LM: I’m hoping I can get a tour together; I’d love to come back to Thompson and perform in front of my hometown. As far as the future musically, I have a concept in mind and Prelude to Revolution is the first part in a trilogy of albums where the next one will be called Revolution and the final instalment will be Evolution. I haven’t started writing for them yet, but that’s what’s on the horizon.
You can check out more information, music and twitter updates from Lyrical Militant at: lyricalmilitant.com
Publication: Uptown Magazine
Date: December 03, 2009
Download this Mixtape? Sure – but I’d gladly buy it. The debut full-length from Lyrical Militant is a satisfying synthesis of socially conscious (Hopes Exodus), sensitive (Been So Long) and shindig-suitable (Peg City, Four-Twenty) hip hop. With a strong lyrical flow and boss beats throughout, Download this Mixtape is always entertaining, but especially so when Lyrical Militant raps in an über-smooth style. On Been So Long, which features soul singer Flo, Militant is crazy cool, his suave tone sounding a bit like Q-Tip in A Tribe Called Quest’s classic, Bonita Applebum. Can Lyrical Militant kick it? Why yes, he can
ITS ALL ABOUT BALANCE
Lyrical Militant tempers the conscious with the carefree
Publication: Uptown Magazine
Date: January 07, 2010
Author: Jared Story
Download this Mixtape, indeed. Lyrical Militant’s 2008 release, available for free at www.lyrical militant.com, is a heady hip hop hodgepodge, a compilation that’s equal parts conscious and carefree. Lyrical Militant, born Omar Zee, looks to maintain that hip hop harmony with his forthcoming first full-length.

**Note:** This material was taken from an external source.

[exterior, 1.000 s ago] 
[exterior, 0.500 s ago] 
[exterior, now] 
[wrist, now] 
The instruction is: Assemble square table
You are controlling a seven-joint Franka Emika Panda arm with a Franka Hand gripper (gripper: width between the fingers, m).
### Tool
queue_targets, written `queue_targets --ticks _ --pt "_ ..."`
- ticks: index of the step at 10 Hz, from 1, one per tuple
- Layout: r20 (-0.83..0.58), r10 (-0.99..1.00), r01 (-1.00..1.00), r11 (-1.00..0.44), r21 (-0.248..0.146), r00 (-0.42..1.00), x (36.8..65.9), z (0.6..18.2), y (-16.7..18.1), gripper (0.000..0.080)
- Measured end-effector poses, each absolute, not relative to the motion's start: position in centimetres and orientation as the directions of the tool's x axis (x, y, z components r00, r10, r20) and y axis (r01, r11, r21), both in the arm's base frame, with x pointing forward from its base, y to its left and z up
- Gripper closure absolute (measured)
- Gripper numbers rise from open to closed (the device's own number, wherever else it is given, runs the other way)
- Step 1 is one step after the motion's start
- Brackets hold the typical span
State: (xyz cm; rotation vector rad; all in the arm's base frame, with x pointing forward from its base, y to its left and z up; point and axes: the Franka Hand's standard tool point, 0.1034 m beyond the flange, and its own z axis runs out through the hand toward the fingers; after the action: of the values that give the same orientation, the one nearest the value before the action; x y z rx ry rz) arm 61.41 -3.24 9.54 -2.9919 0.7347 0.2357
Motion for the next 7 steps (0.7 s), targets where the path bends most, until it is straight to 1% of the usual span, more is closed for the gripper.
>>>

“I was hoping to get the album out for January, but 2009 went by so quickly it won’t be possible now. Hopefully it will still be ready for early 2010 though,” says Zee, 25. “It’s not going to be so underground. It’ll be a little more mainstream-friendly, more mass appeal. It will still be very conscious, but not too serious. There will be some fun tracks like there was on Download this Mixtape, just trying to make it a balanced album.”

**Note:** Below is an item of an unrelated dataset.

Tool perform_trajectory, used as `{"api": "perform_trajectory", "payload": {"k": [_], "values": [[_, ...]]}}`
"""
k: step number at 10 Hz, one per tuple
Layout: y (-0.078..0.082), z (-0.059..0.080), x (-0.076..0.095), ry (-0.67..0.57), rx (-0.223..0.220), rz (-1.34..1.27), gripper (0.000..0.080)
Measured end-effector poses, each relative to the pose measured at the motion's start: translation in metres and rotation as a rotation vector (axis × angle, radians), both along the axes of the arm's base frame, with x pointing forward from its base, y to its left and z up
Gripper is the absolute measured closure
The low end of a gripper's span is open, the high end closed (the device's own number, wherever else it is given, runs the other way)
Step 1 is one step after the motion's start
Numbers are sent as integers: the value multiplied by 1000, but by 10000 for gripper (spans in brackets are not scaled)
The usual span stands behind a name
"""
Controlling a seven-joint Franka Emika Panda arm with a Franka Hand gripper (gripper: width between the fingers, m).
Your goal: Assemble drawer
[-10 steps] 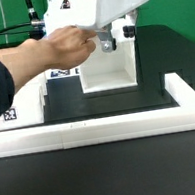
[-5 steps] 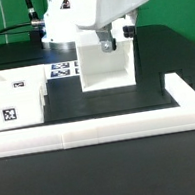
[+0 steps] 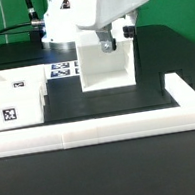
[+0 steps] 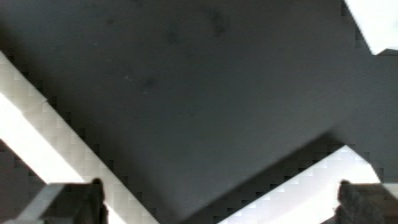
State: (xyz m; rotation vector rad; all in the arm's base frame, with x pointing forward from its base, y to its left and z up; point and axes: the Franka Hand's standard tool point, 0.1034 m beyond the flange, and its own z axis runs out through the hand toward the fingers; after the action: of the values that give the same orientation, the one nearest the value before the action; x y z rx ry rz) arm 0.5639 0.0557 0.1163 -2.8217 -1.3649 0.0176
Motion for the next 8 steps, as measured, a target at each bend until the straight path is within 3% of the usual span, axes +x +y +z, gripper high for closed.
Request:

Originally from Thompson, Man., Zee’s musical interest started in school, where he was trained in classical percussion and jazz drumming. A Muslim, Zee says he wrote his first song at age 11 while attending an Islamic summer camp. At 17, Zee became a DJ; by 19, he was producing.
“I always wanted to just be a producer but I love to write, too, so I combine the two,” Zee says. “It’s hard to find someone to work with that’s on the same thinking plane as you, someone who has the same outlook and creative inspiration.”

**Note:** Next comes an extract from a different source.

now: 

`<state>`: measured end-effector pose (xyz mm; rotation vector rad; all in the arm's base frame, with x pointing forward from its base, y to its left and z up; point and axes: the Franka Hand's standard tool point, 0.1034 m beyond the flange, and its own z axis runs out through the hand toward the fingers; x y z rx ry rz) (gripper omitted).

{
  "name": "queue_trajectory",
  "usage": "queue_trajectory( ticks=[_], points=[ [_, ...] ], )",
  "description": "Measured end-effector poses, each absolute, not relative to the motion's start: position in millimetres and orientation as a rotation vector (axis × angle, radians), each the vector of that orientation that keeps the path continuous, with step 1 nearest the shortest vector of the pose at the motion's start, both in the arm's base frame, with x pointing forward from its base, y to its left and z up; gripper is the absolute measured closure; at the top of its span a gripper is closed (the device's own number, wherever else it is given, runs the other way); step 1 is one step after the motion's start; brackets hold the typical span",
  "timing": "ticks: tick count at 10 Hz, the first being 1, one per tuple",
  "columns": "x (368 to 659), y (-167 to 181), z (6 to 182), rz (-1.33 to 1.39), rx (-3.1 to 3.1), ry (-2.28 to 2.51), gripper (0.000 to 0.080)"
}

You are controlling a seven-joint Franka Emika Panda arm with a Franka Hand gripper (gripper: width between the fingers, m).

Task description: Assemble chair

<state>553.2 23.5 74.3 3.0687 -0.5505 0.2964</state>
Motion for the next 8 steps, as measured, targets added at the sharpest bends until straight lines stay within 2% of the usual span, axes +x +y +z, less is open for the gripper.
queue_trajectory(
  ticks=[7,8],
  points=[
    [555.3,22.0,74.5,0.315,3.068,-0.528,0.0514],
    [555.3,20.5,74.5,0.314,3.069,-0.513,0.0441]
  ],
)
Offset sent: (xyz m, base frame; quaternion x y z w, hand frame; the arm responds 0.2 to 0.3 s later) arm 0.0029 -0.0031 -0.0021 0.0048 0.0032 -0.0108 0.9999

That said, Zee does work well with others. On Download This Mixtape he is joined by a number of guests, including soul singer Flo, songwriter/multi-instrumentalist/producer Abstract Artform and, on the song Hopes Exodus, local MC SillyWilly and spoken-word artist BuddhaBLADE.
“I made the beat for that one awhile ago,” Zee says of the track. “It was a really chill beat and I knew I wanted to make a song about the state of the world in general. I feel like the time that we’re living in now has never been seen in history. A lot of people say that there has always been war and disease and hate and religious and political divide, but I don’t feel like it’s ever been at the point where it is today. When I made the beat, I started chanting this line, ‘If this is the best of us, this is hope’s exodus, never coming back to rescue us.’ It just fit. If we’re at the peak of our civilization technologically – and supposedly morally and spiritually – then we’re lost. Look at all the craziness in the world and you’ll see that this can’t be the best we can be. If this is the best we can be then hope is gone.”
A serious song like that stands in stark contrast to Four Twenty, Lyrical Militant’s rhyme on reefer – a contrast Zee says goes back to that idea of balance.
“It’s weird, a lot of people talk about image in the music business and how you have to have a clear-cut, a defined image,” he says. “Even in life, you’re always forced to choose something, Democrat, Republican, Liberal, Conservative, Muslim, Christian, Jew, creationist, evolutionist, but I think they can go hand in hand. I think a lot of people are a little bit of both and there’s always this conflict going on inside people.”